Schauen wir uns das noch einmal an: Hier ist also das Land Israel, von Weltall aus gesehen. Hier ist das Kernland Israel, und hier drüben liegt das Ostjordanland. Die Stämme ziehen zurück und bauen dort unten in der Jordanebene – wir wissen jetzt nicht genau, ob es hier, da oder dort war, irgendwo hier unten in der Jordanebene, noch auf dem Gebiet von Israel – diesen Altar.
Was war ihr Motiv? Warum haben sie das gemacht? Sie wollten nicht etwa auf diesem Altar Opfer darbringen. Man unterscheidet im Alten Testament zwischen Opferaltären und Zeugnisaltären. Zeugnisaltäre wurden aufgerichtet, um zu bezeugen: Wir haben den lebendigen Gott erlebt, wir haben ihn erfahren in unserem Alltag, in unserem Leben. Und das sollte ein Zeugnisaltar sein, kein Opferaltar.
Mit diesem Altar wollten sie eine Tatsache bezeugen: Wir zwölf Stämme Israels gehören zusammen, auch wenn wir jetzt in Zukunft geografisch getrennt sind durch den Jordan. Der Jordan ist eine starke geografische Grenze, das können wir uns gut vorstellen – wir als Deutsche. Wir hatten ja auch mal vierzig Jahre lang ein Volk, das getrennt lebte in Ost und West. Da war zwar kein Fluss dazwischen, sondern der sogenannte Eiserne Vorhang. Und es war doch ein Volk und gehörte zusammen. Jetzt sind wir auch wieder auf dem Papier ein Volk und zusammen.
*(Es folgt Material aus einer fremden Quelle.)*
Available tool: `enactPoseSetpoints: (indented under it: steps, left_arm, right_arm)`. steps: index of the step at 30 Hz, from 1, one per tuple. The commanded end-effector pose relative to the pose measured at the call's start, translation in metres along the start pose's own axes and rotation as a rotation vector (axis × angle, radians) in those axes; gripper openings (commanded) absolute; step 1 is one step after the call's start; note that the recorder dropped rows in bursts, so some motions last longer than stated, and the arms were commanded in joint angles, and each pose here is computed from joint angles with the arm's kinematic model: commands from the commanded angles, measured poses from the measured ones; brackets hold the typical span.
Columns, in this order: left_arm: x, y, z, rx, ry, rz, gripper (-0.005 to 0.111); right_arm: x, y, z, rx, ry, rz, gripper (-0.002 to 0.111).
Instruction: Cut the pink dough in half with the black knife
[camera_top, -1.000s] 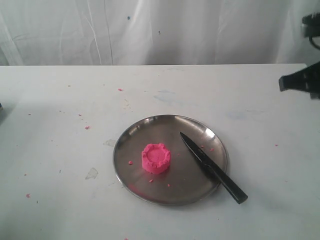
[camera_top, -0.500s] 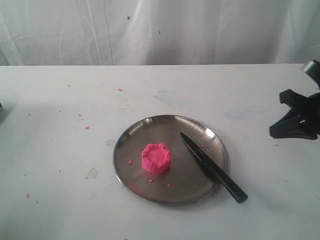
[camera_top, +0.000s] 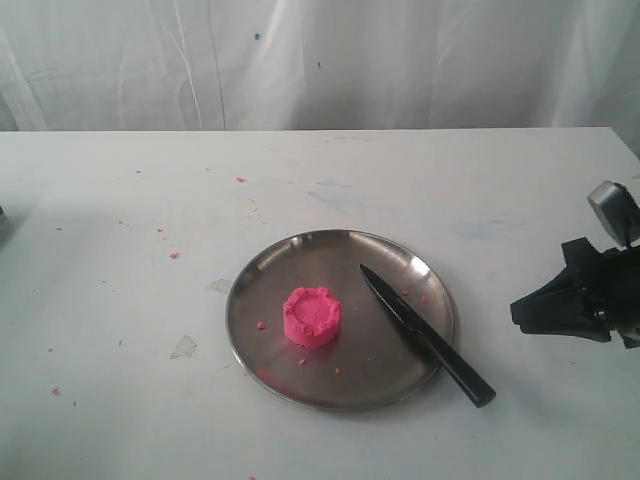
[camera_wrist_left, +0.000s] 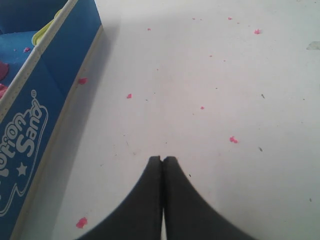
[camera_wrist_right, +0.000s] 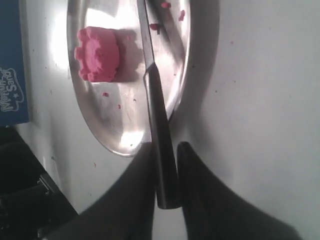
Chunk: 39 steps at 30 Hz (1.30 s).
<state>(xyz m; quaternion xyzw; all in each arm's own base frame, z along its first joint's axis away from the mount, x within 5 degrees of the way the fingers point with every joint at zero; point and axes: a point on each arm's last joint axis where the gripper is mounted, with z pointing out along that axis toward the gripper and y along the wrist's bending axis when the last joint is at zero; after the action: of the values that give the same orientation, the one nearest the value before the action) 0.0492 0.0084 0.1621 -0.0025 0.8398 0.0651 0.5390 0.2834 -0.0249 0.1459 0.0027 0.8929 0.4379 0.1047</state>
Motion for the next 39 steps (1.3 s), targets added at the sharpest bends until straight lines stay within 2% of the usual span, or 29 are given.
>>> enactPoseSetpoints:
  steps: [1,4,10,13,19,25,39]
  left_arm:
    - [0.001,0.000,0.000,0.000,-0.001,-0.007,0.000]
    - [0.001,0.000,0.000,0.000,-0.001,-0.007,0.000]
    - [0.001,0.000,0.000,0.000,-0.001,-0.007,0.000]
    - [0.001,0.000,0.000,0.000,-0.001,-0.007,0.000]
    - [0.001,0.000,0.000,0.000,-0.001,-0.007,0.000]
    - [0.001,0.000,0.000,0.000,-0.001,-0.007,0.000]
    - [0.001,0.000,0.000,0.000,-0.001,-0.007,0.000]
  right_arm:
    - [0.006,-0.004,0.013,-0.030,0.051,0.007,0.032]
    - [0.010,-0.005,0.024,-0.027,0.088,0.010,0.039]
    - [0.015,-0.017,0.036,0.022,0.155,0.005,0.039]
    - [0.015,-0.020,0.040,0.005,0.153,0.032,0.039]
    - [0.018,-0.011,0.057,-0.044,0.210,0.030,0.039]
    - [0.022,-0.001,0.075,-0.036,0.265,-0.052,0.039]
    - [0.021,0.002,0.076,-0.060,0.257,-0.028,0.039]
Aber es muss ja bekanntlich noch zusammenwachsen, was zusammengehört.
So war das hier auch: Sie wollten ausdrücken, dass sie zusammengehören, auch wenn sie jetzt hier auf dem Gebiet leben. Und unsere Kinder und unsere Enkel – wir wissen das ja noch –, dass wir zusammengehören. Aber werden unsere Enkel das auch noch wissen? Damit das nicht in Vergessenheit gerät, bauen sie diesen Altar als Zeugnis: Wir gehören alle zusammen.
Das war eine wunderbare Sache, ein gutes Motiv. Es war sogar edel, geistlich und ganz in Ordnung.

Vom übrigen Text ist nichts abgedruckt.